There is a limit to the lifetime of these features: Europa's surface is relatively young, having been resurfaced by currently unknown processes some 50 million years ago.

"If we're on crust that's about 50 million years old and we're near the equator within the plus minus 20 degree latitude band, we're expecting to get 5m deep, spiky things that you really wouldn't want to send a lander onto."

Regions of the icy crust may also "wander" from their original location. This could transport penitentes beyond the ideal latitude band, but may also limit their formation.

Potential problem

Dr Javier Corripio, a glaciologist who has studied the formations in the Andes, said Dr Hobley had come up with an "interesting hypothesis".

However, he highlighted a potential problem. During the formation of penitentes, the furrows deepen such that they are sufficiently sheltered from the wind for melting to occur - which helps further deepen the depressions.

Dr Corripio told BBC News: "I have always seen some melting at the bottom of the penitentes, and never found them in very cold snowpacks, which is the case on Europa."

He suggested that another process could be active on Europa's surface: "Since temperature and atmospheric pressure are very low, sublimation rates are also very low.

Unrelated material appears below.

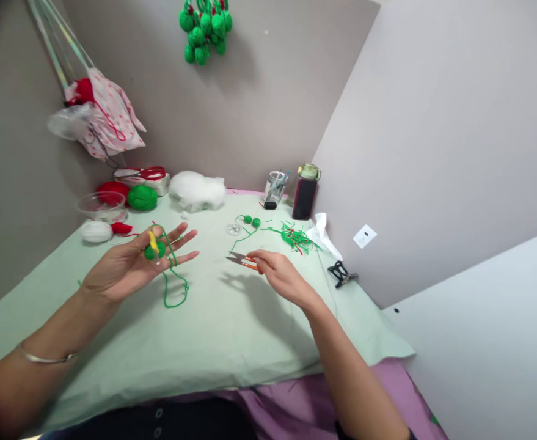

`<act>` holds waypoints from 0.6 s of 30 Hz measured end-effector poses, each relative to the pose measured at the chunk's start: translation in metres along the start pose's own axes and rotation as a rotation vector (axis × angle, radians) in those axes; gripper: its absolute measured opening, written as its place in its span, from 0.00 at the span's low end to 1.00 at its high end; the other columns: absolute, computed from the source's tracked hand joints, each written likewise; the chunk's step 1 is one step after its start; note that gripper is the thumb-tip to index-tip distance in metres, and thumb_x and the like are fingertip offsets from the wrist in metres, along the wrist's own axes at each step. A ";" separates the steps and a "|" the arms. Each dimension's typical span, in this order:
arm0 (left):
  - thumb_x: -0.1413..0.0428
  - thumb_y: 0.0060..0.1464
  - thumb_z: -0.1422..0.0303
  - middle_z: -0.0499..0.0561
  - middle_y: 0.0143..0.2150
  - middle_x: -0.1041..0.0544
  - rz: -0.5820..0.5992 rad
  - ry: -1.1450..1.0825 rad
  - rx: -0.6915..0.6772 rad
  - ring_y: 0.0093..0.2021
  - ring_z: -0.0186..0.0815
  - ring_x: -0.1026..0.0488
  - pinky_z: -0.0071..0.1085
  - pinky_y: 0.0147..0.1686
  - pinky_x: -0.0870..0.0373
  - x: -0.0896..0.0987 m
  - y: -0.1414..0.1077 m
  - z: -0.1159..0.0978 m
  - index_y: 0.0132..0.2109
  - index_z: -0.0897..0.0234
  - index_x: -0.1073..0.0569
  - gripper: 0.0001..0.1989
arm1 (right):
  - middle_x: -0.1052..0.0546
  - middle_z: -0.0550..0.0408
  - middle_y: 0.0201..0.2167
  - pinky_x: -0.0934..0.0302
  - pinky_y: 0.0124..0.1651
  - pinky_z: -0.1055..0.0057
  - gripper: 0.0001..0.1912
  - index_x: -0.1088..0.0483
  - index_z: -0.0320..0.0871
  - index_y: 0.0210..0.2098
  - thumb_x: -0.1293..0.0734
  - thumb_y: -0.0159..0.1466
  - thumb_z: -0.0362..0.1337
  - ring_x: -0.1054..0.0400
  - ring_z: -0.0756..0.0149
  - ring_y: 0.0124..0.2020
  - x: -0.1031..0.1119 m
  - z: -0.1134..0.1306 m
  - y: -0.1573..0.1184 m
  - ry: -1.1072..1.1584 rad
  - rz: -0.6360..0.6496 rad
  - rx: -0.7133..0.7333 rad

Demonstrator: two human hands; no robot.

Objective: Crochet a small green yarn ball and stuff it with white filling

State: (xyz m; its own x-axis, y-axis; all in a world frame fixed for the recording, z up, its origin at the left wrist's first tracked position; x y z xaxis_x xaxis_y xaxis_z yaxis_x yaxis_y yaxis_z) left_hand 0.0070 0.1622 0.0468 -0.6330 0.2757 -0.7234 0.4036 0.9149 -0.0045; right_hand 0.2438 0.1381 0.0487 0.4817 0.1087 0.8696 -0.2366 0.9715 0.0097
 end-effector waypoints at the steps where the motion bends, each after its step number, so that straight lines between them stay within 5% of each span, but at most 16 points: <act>1: 0.42 0.65 0.66 0.54 0.58 0.19 0.010 -0.001 0.007 0.73 0.53 0.39 0.66 0.70 0.44 -0.002 0.001 0.003 0.33 0.61 0.21 0.11 | 0.19 0.50 0.46 0.34 0.48 0.70 0.22 0.24 0.42 0.51 0.47 0.76 0.42 0.25 0.65 0.44 0.002 0.013 0.001 0.133 -0.018 0.059; 4: 0.41 0.65 0.66 0.55 0.57 0.19 0.035 -0.002 0.025 0.74 0.52 0.39 0.66 0.70 0.44 -0.006 0.002 0.009 0.32 0.62 0.21 0.11 | 0.19 0.52 0.38 0.36 0.42 0.70 0.21 0.22 0.41 0.42 0.42 0.74 0.47 0.29 0.65 0.37 0.002 0.039 0.006 0.394 -0.045 0.157; 8: 0.39 0.64 0.65 0.54 0.58 0.19 0.049 0.019 0.042 0.74 0.53 0.40 0.65 0.69 0.42 -0.008 0.004 0.013 0.33 0.61 0.21 0.10 | 0.23 0.57 0.30 0.42 0.32 0.73 0.17 0.21 0.41 0.41 0.30 0.66 0.50 0.36 0.70 0.30 -0.017 0.055 0.017 0.567 0.061 0.148; 14: 0.36 0.61 0.67 0.57 0.59 0.19 0.035 0.042 0.058 0.73 0.53 0.38 0.58 0.66 0.34 -0.006 0.005 0.017 0.33 0.62 0.20 0.07 | 0.27 0.60 0.25 0.46 0.31 0.73 0.19 0.20 0.41 0.38 0.29 0.63 0.52 0.40 0.72 0.27 -0.034 0.068 0.032 0.628 0.082 0.170; 18: 0.38 0.63 0.69 0.57 0.59 0.20 0.015 0.023 0.050 0.73 0.51 0.39 0.59 0.63 0.31 -0.002 0.009 0.017 0.34 0.62 0.20 0.08 | 0.23 0.57 0.27 0.38 0.37 0.70 0.20 0.20 0.41 0.31 0.30 0.63 0.53 0.34 0.69 0.30 -0.037 0.066 0.041 0.777 0.065 0.162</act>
State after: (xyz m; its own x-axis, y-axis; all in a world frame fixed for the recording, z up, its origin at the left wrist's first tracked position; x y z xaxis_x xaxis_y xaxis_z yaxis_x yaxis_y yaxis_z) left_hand 0.0228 0.1645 0.0369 -0.6417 0.2962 -0.7075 0.4453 0.8949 -0.0291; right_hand 0.1606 0.1604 0.0497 0.8993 0.3379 0.2778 -0.3754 0.9221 0.0938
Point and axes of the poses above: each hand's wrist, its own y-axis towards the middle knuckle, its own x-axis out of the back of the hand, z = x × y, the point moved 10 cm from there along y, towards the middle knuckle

Then, vapour may simply migrate from areas of high pressure to areas of low pressure, causing a very slow growth of snow crystals."

But he added: "In any case, it is a situation worth considering for future missions to that moon."

Indeed, Dr Hobley may have a way of testing the idea. Because of the way the Sun moves across the sky, penitentes should be oriented in an east-west direction. This might be visible as a polarisation in measurements of the surface.

Dr Hobley pointed out that there was a band around the moon's equator that is "anomalously cold", which means that it holds on to heat better than other regions of the surface.

Penitentes may or may not provide an explanation, but heat would tend to bounce around the blades rather than being fired back out.

In the near-term, scientists would like to send a lander to the surface to "taste" the ice in regions where liquid water surges up to Europa's surface from the vast ocean beneath. A study released this month found further, strong evidence that salty water makes its way out to Europa's frozen exterior.

Co-author Mike Brown from the California Institute of Technology (Caltech) said: "We now have evidence that Europa's ocean is not isolated - that the ocean and the surface talk to each other and exchange chemicals."

He added: "If you'd like to know what's in the ocean, you can just go to the surface and scrape some off."

Nasa had planned an orbiter mission with Europe's space agency, called the Europa-Jupiter System Mission, external (EJSM) to have launched in 2020. But the project was abandoned because of budgetary concerns.

At the LPSC, US researchers associated with the EJSM outlined details for another proposal to explore the jovian moon. Europe also hopes to salvage something from the EJSM work through a mission called Juice.